If the Oslo Accords Are Over, the Real Work of Peace Can Begin Palestinians who work for Israeli companies or socialize with Israelis should not live in fear. By Oded Revivi

https://www.wsj.com/articles/if-the-oslo-accords-are-over-the-real-work-of-peace-can-begin-1516233947

Mr. Revivi is chief foreign envoy of the Yesha Council, which represents the 450,000 Israeli residents of Judea and Samaria.

‘Today is the day that the Oslo Accords end,” Palestinian Authority President Mahmoud Abbas declared Sunday. “We will not accept for the U.S. to be a mediator, because after what they have done to us”—namely, recognize Jerusalem as Israel’s capital—“a believer shall not be stung twice in the same place.”

The 82-year-old Palestinian leader cursed President Trump: “Yekhreb beitak!” (literally, “May your house be demolished”). He called Ambassadors Nikki Haley and David Friedman “a disgrace.” He denounced the British for enabling the establishment of a Jewish State, and he described Zionism as “a colonial enterprise that has nothing to do with Jewishness,” and whose real purpose is to “wipe out Palestinians from Palestine.”

Two weeks ago President Trump threatened to stop funding the United Nations Relief and Works Agency, which subsidizes the descendants of Palestinians who left their homes 70 years ago, to which Mr. Abbas replied: “Damn your money!” On Tuesday the administration announced it would withhold $65 million of the planned $125 million.

Mr. Abbas’s tirade shocked the diplomatic world, especially those who regarded him as a statesman. One thing that did not seem to occur to Mr. Abbas was that if Oslo has failed, so has the Palestinian Authority, a corrupt fief that subsists solely on international aid and can barely pay its own personnel. The Palestinian Authority has monopolized peace negotiations for a quarter-century with no progress. Instead, it has taken its place in the multibillion-dollar “peace” industry, made up of bureaucrats, diplomats and pundits whose perspectives haven’t changed since the early 1990s.
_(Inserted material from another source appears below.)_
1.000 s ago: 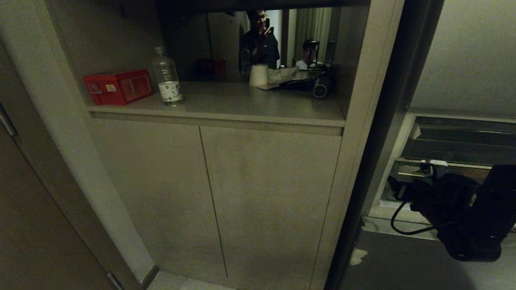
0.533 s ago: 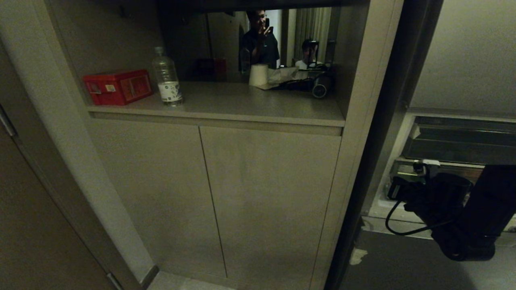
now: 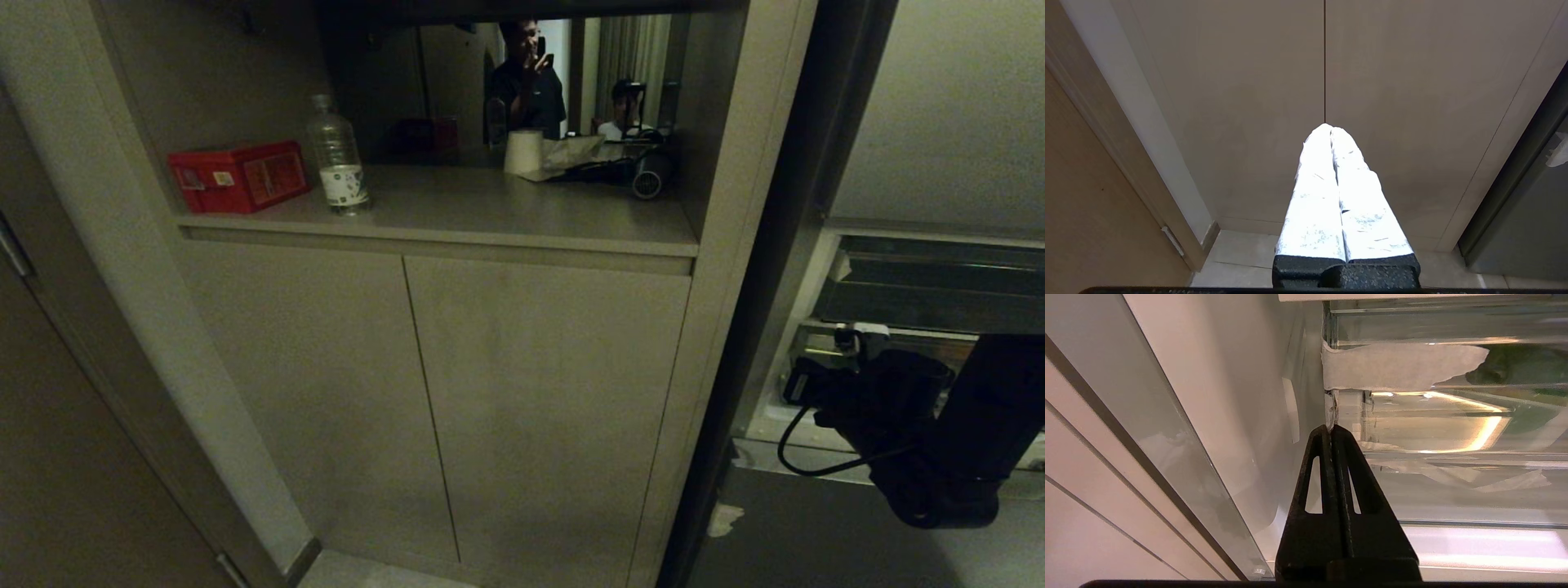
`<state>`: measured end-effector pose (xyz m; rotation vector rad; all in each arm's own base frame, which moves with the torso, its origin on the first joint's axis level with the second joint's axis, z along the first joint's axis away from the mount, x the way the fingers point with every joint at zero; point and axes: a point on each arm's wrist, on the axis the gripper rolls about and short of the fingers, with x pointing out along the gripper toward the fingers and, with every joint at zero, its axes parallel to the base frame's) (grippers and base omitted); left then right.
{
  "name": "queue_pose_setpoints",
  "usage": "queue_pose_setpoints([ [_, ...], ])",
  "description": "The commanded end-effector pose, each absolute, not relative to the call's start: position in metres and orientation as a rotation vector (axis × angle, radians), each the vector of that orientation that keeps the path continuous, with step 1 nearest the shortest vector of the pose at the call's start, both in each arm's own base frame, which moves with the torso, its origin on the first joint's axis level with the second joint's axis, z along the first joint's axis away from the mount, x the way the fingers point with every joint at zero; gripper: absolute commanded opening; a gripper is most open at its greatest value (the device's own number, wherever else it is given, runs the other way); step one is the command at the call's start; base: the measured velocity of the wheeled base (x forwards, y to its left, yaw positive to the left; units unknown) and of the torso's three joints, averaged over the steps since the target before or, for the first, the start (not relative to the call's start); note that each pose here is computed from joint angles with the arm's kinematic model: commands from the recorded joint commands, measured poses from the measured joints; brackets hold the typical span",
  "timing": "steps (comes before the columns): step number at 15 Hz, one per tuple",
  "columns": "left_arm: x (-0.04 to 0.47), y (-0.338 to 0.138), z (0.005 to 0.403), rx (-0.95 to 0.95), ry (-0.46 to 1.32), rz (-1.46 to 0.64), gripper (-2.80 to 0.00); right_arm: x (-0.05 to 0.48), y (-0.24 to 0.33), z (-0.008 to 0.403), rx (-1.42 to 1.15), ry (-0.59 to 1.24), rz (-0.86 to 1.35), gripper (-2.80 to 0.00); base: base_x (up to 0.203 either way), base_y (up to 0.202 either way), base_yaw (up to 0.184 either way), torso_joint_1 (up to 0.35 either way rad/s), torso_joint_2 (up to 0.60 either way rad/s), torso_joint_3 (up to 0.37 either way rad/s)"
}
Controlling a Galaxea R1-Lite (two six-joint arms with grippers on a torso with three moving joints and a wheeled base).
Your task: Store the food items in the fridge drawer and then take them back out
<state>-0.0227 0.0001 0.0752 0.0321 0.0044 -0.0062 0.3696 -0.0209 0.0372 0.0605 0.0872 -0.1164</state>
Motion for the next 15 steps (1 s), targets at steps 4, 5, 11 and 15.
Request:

Elected Palestinian president in 2005, Mr. Abbas has just begun the 14th year of a four-year term. The authority hasn’t held an election in over a decade because its leaders can’t guarantee they will be re-elected. What right, then, do they have to be treated as the sole representatives of the Palestinian people?

Meanwhile Israelis and Palestinians are holding clandestine meetings across Judea and Samaria to reconcile their differences. These meetings are secret because the Palestinian Authority believes it owns the rights to peace talks and sees any outside interaction between Israelis and Palestinians as a threat—and thereby criminal.

Peace activists are regularly arrested and interrogated for having coffee with Jews in Judea. By empowering Mr. Abbas and his cronies, the international community has silenced the true voices of peace on the ground.

Palestinians who want to live alongside their Israeli neighbors in peace cannot freely express their opinions. In the past year alone, I have been approached by a dozens of local Palestinian leaders who are looking for a lifeline but are shackled by their government. I dare not reveal their identities or locations for their own safety.

In his declaration on Jerusalem, Mr. Trump cited his promise “to look at the world’s challenges with open eyes and very fresh thinking.” he added: “We cannot solve our problems by making the same failed assumptions and repeating the same failed strategies of the past.”

So far he is making good on these words. His special envoy, Jason Greenblatt, broke with decades of U.S. policy by meeting with all types of Israeli and Palestinian thinkers far beyond the usual suspects. Next week Vice President Mike Pence will address the Knesset in Jerusalem and ignore the Palestinian Authority.

Palestinians who want to work for Israeli companies or meet socially with Israelis should not fear for their lives. Local Israeli and Palestinian leaders who want to collaborate on education, road safety, health care and infrastructure should be celebrated and embraced, not threatened and intimidated.

As Mr. Pence visits the Middle East next week, it is time to apply the idea “think globally, act locally” to the Middle East. It is unlikely to lead to a Nobel Peace Prize, a White House signing ceremony, or much support at the U.N. Yet the best hope for the region lies in neighborly relations, informal cooperation, and ultimately agreements between responsible Israeli and Palestinian leaders who are accountable to their constituents.

Mr. Revivi is chief foreign envoy of the Yesha Council, which represents the 450,000 Israeli residents of Judea and Samaria.